Rue20 Español/ Fez
Walid El Moumen
Marruecos da un paso firme para convertirse en un actor central de la transición energética africana y europea. Así lo refleja un informe publicado por Nueva Tribuna, que sitúa al Reino como protagonista del megaproyecto del gasoducto Nigeria-Marruecos (NMGP), una infraestructura de hasta 7.000 kilómetros destinada a transformar el mapa energético de la región.
El plan, en el que Rabat invertirá 6.000 millones de dólares para extender su red nacional desde Nador hasta Dajla, forma parte de una obra global de 25.000 millones. Más allá de la dimensión económica, el objetivo es claro; garantizar la seguridad energética de Marruecos, reducir la dependencia de fuentes externas y posicionar al país como un socio estratégico para Europa.
El informe de Nueva Tribuna destaca que este gasoducto traerá beneficios directos para el desarrollo nacional: creación de empleo, transferencia tecnológica y formación de profesionales marroquíes, además de impulsar proyectos complementarios en energías renovables y producción de hidrógeno verde.
La diplomacia energética marroquí ha sido clave. El proyecto cuenta con el respaldo de la CEDEAO, de Mauritania, y con socios financieros de peso como los Emiratos Árabes Unidos, el Banco Europeo de Inversiones, el Banco Islámico de Desarrollo y el Fondo OPEP. Además, la empresa china Jingye Steel fabricará las tuberías, lo que confirma el alcance internacional de la obra. Incluso Estados Unidos ha mostrado interés en sumarse al proyecto.
Frente a esta visión integradora, el vecino oriental, Argelia, lleva años apostando por un gasoducto alternativo que conecte Nigeria con el Mediterráneo a través de Níger. Pero todavía sigue tinta sobre papel. Con un coste de 12.750 millones de euros, Argel se apoya en su red de gasoductos ya consolidada hacia España e Italia. Sin embargo, Rabat confía en que su propuesta, más ambiciosa y con respaldo multilateral, se convierta en la gran vía de conexión energética entre África y Europa, según afirma la misma fuente.
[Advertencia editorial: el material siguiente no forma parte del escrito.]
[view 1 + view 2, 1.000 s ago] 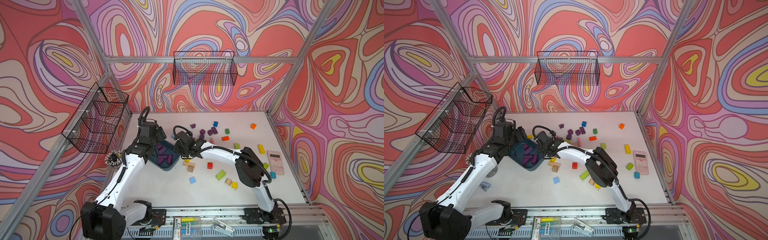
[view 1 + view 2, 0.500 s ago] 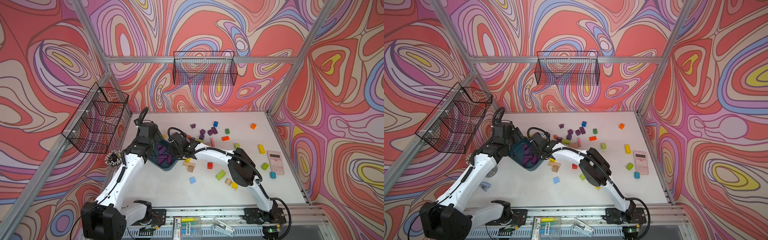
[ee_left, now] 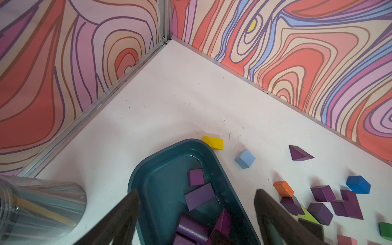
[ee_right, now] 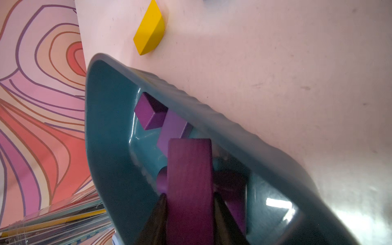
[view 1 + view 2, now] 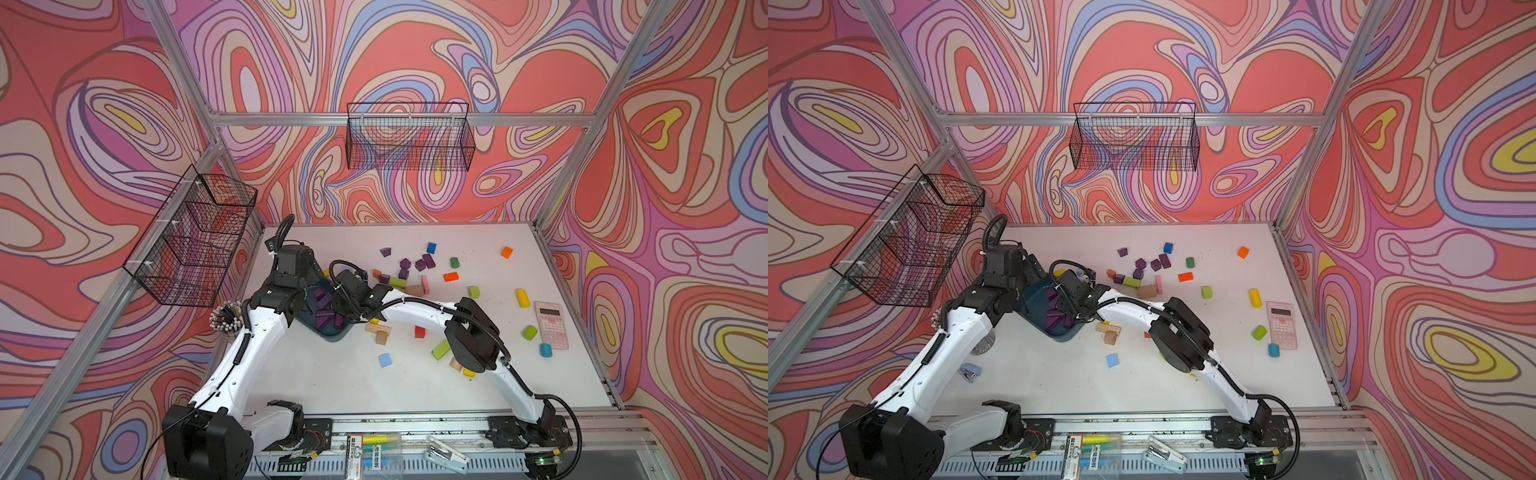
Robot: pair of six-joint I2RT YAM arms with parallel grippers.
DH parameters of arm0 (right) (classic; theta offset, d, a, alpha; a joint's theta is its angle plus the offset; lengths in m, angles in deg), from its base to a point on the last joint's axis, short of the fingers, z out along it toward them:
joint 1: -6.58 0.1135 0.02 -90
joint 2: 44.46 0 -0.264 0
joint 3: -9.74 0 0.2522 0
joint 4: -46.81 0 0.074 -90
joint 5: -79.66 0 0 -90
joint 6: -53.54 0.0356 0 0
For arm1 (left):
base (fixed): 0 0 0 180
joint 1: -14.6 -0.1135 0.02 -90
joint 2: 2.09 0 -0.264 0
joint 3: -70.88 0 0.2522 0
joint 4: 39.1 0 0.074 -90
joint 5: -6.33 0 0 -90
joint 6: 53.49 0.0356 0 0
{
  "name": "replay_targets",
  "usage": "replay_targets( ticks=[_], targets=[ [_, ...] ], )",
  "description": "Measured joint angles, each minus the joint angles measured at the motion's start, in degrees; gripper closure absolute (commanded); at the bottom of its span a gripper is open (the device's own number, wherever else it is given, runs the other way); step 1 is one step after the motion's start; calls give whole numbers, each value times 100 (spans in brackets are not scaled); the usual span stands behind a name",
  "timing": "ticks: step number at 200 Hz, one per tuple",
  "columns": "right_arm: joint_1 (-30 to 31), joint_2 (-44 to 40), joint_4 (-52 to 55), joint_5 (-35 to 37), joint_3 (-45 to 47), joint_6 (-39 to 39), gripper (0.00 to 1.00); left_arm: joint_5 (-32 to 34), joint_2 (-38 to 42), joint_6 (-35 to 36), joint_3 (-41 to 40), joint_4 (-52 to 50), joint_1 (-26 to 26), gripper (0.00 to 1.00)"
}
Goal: Pick purple bricks into the storage bin
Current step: Place the building block in the storage box.
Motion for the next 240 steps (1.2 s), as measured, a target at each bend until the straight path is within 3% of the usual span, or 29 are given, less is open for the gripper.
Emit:
replay_targets(
  ticks=[91,163,240],
  targets=[
    [59,50,105,2,-210,-13,49,-24,0,-15,0,0,-70,12],
    [59,11,92,151,-219,-52,48,-50,0,-17,0,0,-74,12],
    [59,-612,-35,505,219,-153,48,-120,-37,-37,0,0,-101,12]
  ],
)
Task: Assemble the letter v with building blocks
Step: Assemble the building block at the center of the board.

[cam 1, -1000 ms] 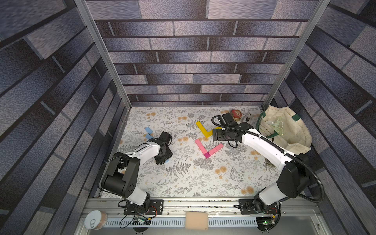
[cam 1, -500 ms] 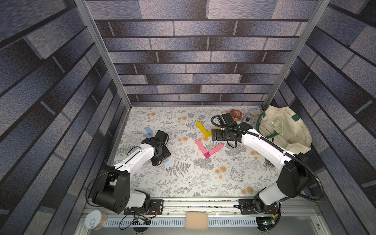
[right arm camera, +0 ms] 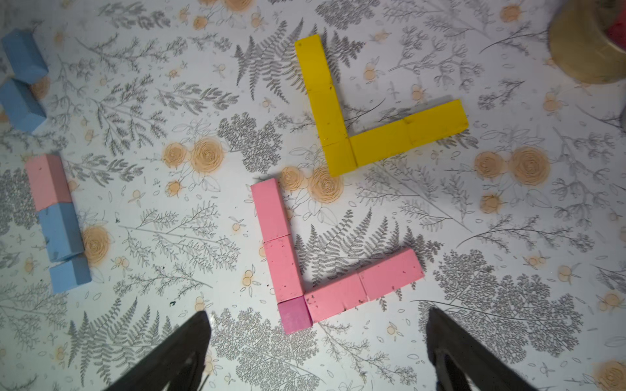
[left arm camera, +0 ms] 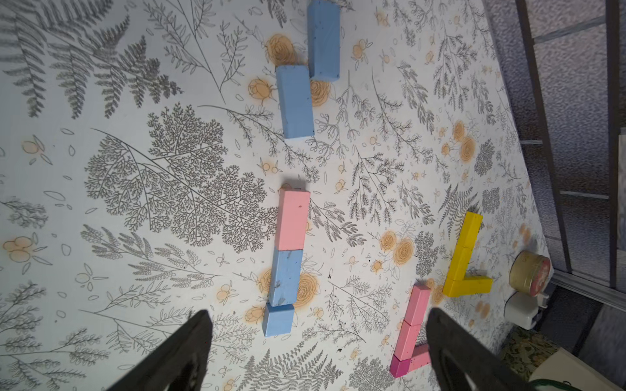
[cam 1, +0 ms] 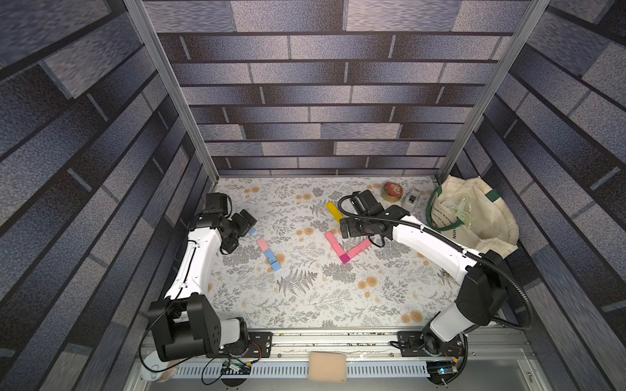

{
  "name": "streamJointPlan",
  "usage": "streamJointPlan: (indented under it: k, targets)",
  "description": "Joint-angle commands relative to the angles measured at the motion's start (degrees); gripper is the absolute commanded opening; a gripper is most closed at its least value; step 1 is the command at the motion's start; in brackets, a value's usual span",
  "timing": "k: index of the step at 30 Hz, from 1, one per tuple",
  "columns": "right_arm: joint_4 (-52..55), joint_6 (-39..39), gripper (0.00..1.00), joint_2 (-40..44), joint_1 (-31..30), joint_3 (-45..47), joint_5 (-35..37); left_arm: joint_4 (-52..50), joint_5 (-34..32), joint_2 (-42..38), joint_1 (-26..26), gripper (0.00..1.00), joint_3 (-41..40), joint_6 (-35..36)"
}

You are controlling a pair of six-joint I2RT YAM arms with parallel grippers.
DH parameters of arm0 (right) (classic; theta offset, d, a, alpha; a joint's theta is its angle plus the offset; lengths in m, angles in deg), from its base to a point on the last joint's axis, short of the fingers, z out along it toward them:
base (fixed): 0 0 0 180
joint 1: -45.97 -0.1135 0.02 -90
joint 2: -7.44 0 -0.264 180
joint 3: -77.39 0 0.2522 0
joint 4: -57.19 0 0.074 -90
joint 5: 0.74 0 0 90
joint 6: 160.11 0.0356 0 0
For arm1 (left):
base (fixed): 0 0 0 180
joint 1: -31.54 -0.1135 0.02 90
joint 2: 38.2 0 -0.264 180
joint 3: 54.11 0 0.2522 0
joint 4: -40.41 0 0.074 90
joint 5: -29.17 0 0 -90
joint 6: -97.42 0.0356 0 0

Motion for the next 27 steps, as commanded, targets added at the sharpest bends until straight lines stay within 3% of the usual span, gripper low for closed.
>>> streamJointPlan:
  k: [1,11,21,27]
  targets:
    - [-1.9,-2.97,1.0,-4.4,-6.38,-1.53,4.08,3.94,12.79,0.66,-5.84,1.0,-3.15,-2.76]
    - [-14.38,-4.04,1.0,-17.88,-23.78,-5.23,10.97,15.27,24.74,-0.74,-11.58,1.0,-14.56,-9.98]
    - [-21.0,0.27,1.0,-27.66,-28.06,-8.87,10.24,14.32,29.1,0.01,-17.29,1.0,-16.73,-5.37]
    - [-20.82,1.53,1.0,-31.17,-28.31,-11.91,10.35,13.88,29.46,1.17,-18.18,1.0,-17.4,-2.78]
Desde la perspectiva marroquí, este proyecto va más allá de la energía; es una apuesta por el liderazgo regional y por situar al Reino como puente natural entre el continente africano y Europa. Como subraya el informe del medio ibérico, el NMGP no solo reforzará la posición del país en los mercados energéticos, sino que también abrirá nuevas oportunidades para consolidar su papel estratégico de cara a la Copa Africana de Naciones 2025 y al Mundial 2030, donde la infraestructura energética será un pilar clave.
En definitiva, Marruecos, con visión de futuro, avanza decidido en un proyecto que puede marcar un antes y un después para África y para Europa.